А часам к восьми с песнями, с гайканьем и присвистом по селу пошла-поехала удалая разбойничья конница генерала Шкуро. И закудахтали куры по дворам. И кого-то поволокли за сарайчик расстреливать… И завыли, запричитали бабы.
9
Вторую неделю жил Аполлон Алексеич в лесу у Стражецкого, наслаждаясь чистым воздухом и абсолютной свободой. Не надо было ни подлаживаться к капризным и болезненным настроениям Агнии, ни раскланиваться с сослуживцами и при встречах поддерживать с ними неинтересные, глупейшие разговоры о политике, ни читать газет и даже не думать. Лес, безлюдье, тишина первозданная – что может быть лучше?

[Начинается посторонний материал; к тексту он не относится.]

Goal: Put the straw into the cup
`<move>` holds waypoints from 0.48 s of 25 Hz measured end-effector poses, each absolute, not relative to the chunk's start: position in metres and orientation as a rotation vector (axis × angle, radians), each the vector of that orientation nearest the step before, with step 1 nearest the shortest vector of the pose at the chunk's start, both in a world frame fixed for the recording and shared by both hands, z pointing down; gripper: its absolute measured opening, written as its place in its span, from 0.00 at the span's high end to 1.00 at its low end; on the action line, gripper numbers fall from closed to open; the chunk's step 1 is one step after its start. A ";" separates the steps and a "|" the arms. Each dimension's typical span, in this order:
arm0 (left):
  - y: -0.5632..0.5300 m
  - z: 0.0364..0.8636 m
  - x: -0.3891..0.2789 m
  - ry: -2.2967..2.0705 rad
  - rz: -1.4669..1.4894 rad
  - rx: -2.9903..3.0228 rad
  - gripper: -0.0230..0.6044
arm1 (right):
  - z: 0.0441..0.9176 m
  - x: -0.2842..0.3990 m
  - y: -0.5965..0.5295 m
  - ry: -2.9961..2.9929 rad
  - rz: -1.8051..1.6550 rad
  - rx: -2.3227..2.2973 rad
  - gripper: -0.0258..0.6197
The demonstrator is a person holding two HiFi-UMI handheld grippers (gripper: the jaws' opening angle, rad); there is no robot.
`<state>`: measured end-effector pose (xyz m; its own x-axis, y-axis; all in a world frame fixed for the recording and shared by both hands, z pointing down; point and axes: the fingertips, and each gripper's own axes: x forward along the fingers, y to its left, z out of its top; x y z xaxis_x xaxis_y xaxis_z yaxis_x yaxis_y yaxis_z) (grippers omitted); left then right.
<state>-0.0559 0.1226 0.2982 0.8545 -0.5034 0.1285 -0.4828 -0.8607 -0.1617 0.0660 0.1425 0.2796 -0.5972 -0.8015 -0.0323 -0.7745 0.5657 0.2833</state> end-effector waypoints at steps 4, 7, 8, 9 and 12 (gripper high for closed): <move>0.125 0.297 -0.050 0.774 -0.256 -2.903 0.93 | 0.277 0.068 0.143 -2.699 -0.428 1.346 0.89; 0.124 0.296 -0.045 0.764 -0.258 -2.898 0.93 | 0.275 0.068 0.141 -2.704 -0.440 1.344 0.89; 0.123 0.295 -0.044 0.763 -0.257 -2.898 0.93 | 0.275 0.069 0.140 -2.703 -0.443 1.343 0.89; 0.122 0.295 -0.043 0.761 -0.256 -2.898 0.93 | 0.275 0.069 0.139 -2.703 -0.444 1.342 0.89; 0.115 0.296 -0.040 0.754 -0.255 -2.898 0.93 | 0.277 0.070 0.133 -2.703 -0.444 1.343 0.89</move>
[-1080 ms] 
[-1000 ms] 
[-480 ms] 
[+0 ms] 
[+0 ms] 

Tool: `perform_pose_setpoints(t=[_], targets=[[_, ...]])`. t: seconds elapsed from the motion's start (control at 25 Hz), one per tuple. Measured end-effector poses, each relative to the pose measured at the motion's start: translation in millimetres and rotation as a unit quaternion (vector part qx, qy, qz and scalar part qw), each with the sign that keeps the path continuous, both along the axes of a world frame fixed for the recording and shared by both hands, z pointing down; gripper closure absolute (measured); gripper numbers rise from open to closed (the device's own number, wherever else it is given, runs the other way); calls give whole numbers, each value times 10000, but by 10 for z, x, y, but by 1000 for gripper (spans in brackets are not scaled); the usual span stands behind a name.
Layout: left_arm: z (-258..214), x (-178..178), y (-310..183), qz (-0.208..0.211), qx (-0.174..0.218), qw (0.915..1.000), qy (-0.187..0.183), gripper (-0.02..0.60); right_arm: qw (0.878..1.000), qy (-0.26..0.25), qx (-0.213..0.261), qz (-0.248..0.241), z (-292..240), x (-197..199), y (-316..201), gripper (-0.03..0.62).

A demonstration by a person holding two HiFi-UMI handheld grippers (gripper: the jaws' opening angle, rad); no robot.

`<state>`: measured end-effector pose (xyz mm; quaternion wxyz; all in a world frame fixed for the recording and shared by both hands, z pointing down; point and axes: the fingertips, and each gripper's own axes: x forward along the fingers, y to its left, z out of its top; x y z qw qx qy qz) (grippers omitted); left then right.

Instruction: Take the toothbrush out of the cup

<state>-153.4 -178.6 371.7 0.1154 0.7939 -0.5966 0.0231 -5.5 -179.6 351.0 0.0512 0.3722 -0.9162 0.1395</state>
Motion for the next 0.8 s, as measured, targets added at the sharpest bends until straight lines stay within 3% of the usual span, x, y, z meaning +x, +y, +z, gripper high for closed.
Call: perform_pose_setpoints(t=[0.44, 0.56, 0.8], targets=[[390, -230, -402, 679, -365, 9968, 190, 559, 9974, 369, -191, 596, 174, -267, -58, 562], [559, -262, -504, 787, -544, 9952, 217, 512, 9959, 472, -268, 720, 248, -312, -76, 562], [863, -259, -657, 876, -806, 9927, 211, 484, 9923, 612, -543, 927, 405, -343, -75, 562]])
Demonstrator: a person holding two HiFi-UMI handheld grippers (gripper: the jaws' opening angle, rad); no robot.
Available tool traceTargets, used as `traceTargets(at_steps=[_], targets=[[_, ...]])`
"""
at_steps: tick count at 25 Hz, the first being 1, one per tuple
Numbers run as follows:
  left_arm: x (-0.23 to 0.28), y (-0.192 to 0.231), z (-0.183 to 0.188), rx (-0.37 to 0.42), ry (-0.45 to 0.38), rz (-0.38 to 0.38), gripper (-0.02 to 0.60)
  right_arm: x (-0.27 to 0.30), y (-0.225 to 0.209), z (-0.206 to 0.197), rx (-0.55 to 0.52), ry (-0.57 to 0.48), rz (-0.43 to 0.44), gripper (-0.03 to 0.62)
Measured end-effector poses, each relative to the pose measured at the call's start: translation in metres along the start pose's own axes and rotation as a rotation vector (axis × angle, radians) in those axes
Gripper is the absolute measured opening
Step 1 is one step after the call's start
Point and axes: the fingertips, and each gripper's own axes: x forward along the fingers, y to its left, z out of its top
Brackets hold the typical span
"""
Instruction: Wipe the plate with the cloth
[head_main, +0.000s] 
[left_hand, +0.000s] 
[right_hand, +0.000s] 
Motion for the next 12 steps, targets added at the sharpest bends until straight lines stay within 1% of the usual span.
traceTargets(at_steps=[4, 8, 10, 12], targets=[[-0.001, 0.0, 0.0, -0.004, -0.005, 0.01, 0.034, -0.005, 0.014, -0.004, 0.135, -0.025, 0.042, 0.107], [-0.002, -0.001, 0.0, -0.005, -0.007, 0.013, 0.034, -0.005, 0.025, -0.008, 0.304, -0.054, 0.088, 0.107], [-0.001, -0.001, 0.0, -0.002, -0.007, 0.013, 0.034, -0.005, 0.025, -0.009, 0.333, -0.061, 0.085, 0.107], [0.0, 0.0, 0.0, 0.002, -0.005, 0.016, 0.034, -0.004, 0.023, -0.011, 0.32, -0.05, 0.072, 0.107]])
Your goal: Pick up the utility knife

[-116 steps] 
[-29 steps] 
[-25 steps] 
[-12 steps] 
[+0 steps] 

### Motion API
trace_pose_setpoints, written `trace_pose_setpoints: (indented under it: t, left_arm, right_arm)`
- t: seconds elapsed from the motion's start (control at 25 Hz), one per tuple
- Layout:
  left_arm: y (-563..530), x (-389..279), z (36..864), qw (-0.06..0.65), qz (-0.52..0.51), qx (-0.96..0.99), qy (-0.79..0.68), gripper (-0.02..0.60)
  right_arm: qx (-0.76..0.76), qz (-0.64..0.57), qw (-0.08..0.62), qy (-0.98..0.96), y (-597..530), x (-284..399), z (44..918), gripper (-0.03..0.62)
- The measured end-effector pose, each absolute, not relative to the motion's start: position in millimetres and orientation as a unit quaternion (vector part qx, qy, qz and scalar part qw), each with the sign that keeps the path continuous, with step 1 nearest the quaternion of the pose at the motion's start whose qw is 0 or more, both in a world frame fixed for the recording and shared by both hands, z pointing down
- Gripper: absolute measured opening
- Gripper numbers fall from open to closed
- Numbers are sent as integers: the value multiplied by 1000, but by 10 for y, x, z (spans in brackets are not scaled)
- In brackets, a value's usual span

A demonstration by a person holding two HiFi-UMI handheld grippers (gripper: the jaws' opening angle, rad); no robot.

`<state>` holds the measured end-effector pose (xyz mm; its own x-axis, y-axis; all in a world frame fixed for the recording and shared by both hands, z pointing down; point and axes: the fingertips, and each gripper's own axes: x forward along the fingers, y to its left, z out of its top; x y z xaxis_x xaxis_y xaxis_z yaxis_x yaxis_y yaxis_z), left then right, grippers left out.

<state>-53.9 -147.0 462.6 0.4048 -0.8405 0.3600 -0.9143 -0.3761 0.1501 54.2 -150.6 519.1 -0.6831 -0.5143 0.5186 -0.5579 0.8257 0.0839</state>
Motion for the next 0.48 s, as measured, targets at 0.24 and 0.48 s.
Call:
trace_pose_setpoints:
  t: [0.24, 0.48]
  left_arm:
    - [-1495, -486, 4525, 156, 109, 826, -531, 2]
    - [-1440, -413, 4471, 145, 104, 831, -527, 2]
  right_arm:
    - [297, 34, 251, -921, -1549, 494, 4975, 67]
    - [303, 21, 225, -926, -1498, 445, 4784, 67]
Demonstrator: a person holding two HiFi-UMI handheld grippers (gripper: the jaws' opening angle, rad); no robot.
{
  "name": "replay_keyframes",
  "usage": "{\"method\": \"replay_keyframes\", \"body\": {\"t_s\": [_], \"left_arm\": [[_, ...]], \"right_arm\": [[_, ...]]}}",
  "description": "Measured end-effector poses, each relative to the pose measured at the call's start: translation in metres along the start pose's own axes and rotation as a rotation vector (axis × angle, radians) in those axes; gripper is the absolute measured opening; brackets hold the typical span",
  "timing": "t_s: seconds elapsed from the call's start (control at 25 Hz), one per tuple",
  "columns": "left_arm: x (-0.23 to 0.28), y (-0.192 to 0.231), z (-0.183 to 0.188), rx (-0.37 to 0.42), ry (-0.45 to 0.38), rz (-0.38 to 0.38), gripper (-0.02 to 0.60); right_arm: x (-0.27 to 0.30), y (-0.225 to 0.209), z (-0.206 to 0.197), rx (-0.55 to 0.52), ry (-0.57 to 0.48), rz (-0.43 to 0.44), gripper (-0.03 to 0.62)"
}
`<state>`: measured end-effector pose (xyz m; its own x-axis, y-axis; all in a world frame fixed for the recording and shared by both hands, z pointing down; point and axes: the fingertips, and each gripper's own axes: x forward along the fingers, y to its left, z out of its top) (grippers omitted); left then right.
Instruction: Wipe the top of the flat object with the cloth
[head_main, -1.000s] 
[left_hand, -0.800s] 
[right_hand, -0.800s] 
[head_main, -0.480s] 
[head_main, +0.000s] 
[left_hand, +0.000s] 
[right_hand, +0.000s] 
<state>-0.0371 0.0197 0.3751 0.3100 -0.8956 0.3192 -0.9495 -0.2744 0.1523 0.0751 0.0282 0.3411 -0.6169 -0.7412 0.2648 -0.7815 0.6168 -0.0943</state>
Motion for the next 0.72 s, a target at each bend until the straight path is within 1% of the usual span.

Он тогда пришел ночью, в сторожке пана Рышарда было темно и тихо. Профессор постоял возле двери, прислушался – ни звука, лишь где-то глухо, видно в печной трубе, монотонно, скучно сверлил сверчок.
Долго прислушивался Аполлон Алексеич: тишина мертвая, один сверчок. Наконец, когда ухо привыкло к унылой дрели, за дверью стали различаться и другие звуки: шлепала капля из рукомойника, попискивала, шуршала мышь; изредка, как плохо натянутая гитарная струна, дребезжало разбитое, склеенное бумажкой стекло в оконной раме. А человека так и не было слышно.